Share

7. Intimidasi

Author: DF Handayani
last update Last Updated: 2025-05-28 21:55:34

Pesta telah usai, para rekan kerja dari divisi teknologi berpamitan pulang di area lobi cafe. Tak lupa mereka mengucapkan terimakasih pada Sunrise. Beberapa dari mereka ada yang sempoyongan karena terlalu banyak minum, termasuk Carmen.

Hanya beberapa yang masih nampak normal, termasuk Sunrise yang memang tak begitu menyukai minuman beralkohol. Lebih tepatnya ia memilih untuk hidup sehat dan sebisa mungkin menghindarinya.

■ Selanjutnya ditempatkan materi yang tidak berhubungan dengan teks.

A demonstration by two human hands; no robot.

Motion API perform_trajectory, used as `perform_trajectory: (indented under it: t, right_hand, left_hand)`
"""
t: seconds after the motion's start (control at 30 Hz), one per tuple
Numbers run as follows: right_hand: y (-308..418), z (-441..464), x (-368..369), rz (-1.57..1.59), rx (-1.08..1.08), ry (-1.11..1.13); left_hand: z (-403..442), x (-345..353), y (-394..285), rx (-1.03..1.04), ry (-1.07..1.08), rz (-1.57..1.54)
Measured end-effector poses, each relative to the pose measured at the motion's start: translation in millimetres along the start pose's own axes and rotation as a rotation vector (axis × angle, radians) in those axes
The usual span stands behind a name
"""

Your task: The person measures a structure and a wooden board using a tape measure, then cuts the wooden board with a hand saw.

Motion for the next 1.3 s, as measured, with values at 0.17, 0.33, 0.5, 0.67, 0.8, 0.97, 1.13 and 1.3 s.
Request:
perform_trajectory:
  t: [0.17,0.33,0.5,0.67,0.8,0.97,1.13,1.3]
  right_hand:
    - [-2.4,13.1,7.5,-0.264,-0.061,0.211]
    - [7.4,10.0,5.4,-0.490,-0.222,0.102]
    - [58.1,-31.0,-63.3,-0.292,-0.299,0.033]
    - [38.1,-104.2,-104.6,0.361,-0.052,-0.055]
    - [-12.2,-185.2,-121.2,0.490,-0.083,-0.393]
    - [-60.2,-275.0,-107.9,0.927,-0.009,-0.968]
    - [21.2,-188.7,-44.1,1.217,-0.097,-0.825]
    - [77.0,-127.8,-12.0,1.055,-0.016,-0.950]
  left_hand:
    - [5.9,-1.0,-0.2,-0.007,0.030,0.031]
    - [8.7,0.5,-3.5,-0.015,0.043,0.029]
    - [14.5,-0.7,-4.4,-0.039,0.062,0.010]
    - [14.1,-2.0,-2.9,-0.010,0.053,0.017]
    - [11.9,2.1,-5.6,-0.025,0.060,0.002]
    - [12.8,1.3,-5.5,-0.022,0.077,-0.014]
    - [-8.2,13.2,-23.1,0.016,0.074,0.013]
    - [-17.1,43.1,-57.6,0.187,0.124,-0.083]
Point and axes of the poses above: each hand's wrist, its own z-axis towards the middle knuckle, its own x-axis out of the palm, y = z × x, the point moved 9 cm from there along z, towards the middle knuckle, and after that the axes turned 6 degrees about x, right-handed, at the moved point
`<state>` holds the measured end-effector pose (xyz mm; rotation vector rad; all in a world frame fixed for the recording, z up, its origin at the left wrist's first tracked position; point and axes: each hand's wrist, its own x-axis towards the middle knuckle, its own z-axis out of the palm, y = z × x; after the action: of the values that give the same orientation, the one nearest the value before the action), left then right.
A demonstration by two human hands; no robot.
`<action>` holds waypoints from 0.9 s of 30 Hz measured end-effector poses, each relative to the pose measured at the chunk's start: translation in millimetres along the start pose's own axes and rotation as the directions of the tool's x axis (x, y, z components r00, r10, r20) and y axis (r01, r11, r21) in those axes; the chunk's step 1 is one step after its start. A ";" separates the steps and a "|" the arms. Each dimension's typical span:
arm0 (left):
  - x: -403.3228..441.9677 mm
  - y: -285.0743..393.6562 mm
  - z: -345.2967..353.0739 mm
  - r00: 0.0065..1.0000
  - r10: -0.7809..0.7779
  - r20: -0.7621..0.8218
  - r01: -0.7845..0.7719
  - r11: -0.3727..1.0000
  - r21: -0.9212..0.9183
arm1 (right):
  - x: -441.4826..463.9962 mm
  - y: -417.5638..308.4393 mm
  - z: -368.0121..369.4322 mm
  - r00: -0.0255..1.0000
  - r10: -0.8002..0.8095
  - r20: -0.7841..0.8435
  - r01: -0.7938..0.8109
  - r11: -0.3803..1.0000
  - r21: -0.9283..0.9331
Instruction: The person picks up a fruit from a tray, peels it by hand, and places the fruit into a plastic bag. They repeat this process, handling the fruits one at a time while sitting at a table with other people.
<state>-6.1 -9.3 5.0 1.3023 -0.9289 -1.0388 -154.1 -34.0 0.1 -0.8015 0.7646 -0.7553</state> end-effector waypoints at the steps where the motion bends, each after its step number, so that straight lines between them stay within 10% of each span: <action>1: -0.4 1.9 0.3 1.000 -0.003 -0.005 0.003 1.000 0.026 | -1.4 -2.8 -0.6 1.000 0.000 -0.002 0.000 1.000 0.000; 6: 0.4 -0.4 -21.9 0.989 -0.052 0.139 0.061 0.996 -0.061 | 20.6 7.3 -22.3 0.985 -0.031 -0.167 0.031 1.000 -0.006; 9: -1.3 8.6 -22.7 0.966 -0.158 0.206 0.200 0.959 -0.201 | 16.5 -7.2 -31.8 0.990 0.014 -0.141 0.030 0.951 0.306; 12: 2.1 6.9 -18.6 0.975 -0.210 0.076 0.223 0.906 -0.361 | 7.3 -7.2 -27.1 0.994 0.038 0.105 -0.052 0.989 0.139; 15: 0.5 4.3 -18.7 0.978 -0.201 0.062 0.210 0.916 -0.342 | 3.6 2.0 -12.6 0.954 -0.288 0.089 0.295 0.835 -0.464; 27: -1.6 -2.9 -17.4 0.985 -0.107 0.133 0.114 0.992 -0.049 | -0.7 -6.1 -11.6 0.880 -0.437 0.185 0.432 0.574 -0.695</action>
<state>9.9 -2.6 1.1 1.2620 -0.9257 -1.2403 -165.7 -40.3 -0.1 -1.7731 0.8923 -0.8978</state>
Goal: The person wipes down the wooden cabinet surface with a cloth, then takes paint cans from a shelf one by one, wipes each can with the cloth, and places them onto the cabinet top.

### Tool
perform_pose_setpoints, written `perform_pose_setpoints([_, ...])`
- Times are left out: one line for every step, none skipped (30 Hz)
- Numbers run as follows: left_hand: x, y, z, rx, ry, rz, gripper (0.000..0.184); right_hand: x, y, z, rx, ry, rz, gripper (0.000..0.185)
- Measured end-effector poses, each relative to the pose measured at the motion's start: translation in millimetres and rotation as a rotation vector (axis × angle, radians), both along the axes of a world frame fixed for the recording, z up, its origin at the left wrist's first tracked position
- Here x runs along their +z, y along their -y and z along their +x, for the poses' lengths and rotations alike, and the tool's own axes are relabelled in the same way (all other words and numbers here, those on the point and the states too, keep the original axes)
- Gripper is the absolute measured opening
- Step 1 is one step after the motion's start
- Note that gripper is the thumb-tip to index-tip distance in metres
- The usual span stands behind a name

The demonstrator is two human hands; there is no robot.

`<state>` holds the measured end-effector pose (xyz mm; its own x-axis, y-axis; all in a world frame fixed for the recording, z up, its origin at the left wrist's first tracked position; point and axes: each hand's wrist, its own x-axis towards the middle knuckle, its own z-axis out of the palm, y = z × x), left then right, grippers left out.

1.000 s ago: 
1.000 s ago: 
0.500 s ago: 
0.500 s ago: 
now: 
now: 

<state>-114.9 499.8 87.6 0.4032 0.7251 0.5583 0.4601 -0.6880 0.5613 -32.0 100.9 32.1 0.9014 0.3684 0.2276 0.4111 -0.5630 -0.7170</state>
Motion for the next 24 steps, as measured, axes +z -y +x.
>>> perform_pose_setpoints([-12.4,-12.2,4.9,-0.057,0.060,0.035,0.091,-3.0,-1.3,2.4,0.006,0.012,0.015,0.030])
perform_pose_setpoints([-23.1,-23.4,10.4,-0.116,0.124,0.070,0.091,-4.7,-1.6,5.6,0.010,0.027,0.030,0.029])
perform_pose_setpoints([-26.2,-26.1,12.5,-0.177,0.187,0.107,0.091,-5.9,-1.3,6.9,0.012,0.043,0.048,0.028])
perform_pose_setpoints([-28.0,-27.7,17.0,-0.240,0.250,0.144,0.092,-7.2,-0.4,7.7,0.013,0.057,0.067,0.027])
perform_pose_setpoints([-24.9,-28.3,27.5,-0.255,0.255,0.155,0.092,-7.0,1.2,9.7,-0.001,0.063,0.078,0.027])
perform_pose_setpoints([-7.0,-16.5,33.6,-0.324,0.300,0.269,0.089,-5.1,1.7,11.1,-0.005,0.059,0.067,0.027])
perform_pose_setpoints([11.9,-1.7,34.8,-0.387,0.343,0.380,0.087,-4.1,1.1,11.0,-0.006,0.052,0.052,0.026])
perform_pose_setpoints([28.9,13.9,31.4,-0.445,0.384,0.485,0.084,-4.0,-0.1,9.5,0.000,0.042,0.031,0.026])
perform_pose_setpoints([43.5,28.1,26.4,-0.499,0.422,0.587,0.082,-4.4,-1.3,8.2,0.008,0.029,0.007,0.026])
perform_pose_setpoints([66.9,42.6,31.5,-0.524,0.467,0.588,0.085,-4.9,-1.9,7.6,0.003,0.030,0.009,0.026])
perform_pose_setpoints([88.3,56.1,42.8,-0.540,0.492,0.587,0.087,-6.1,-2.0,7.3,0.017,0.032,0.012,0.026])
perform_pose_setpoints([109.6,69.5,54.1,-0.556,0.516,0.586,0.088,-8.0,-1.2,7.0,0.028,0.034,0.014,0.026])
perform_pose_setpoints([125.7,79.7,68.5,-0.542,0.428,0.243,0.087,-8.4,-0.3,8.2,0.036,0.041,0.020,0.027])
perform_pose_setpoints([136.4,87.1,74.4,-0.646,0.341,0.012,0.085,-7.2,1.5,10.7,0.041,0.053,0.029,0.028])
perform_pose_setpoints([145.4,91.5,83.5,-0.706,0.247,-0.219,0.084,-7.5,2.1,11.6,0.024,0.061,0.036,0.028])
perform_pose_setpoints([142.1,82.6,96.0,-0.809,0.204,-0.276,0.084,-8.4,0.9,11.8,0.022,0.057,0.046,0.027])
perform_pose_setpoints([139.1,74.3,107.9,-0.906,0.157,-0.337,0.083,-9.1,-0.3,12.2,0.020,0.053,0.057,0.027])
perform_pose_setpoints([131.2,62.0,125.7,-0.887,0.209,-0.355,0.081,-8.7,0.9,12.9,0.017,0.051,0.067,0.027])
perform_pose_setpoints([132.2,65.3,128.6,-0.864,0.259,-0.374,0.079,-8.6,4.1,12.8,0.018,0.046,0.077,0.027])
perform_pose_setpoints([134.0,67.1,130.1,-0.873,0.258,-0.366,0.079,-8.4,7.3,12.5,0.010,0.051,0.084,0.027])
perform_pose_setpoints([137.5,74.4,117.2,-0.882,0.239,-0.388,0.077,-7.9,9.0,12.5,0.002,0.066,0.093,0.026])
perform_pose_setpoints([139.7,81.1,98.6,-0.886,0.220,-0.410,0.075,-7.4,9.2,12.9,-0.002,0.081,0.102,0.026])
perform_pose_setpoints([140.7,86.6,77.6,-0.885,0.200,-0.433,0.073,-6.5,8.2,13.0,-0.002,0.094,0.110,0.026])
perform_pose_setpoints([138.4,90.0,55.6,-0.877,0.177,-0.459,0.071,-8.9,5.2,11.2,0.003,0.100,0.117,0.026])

"Kenapa kau selalu menyusahkanku Carmen! Sudah kukatakan jangan terlalu banyak minum!" runtuk Sunrise yang nampak kesusahan saat memapah Carmen. Tak ada sahutan dari sahabatnya yang sudah teler itu.

Dengan terseok-seok, Sunrise berusaha membawa Carmen ke mobilnya. Mini Cooper putih, mobil yang baru saja lunas dari cicilan. Ia sedikit kesusahan mengeluarkan kunci mobil dari dalam tasnya. Tubuh lemah Carmen lumayan membuatnya kewalahan.

"Hassh, di mana kunci itu!" geram Sunrise yang sibuk merogoh isi tasnya. Dapat, ia mengeluarkannya. Tapi kesialan kembali datang. Kunci yang sudah ada di tangannya malah terjatuh.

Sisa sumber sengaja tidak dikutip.